If you are about to do a job involving the implementation of a master-key system, there are a few simple rules that would be recommended to be followed. Following these rules will eliminate operating keys acting as unexpected Masters or Control Keys. Make certain that the Control Key bitting is opposite to the even/odd combination in the master and change keys. This should be done for each bitting position.

Another good practice when planning a master-key system is to have at least one cut on a master key that is higher than any on the Operating Key in that same position. This will eliminate the possibility of anyone "cutting down" an Operating Key and turning it into a Master Key. It is also recommended to use even numbers next to odd numbers in master keying in order to rule out the possibility of having keys that have similar depth. Same depth keys would need to be disqualified from the system and decreasing the number of combinations that are usable.
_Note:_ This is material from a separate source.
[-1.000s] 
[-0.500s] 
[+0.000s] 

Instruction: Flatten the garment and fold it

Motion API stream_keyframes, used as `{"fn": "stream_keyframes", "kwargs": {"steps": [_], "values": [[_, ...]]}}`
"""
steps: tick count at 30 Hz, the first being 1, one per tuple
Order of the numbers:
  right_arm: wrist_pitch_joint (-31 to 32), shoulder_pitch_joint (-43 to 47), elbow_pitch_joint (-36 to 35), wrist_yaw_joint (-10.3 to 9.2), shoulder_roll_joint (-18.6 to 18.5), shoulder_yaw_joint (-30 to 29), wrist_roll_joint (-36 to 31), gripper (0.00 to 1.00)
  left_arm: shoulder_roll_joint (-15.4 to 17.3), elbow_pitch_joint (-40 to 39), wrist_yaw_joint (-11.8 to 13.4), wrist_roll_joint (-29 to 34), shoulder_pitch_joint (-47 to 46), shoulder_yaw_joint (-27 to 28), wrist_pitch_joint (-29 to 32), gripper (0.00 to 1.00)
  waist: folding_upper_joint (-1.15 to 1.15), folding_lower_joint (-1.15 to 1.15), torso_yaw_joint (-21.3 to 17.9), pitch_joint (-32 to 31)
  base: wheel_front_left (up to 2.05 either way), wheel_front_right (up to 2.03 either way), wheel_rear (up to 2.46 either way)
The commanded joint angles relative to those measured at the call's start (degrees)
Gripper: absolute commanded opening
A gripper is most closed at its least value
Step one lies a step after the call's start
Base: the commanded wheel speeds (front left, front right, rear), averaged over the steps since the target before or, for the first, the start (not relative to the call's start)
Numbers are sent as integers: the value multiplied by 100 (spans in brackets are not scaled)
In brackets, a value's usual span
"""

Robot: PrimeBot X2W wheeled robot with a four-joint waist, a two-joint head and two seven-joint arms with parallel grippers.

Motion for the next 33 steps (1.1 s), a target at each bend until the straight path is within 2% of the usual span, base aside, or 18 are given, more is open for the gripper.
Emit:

In addition, do not use a bitting in a Master Key that will be used in an Operating Key for any chamber. For example, if a 6 cut is used on Chamber #5 for the Master Key, then the Change Key will not have that specific cut in that same 5th position. Finally, it is recommended to use only one Master Pin per chamber. Each additional master pin will decrease the security by creating incidental Masters which may catch in a large system, even though they are detectable.It wouldn't be an ideal situation if the mail room attendant will discover he had a key to the rooms in the executive suite in which then the owner would be fairly upset about the locksmith technician who designed the system.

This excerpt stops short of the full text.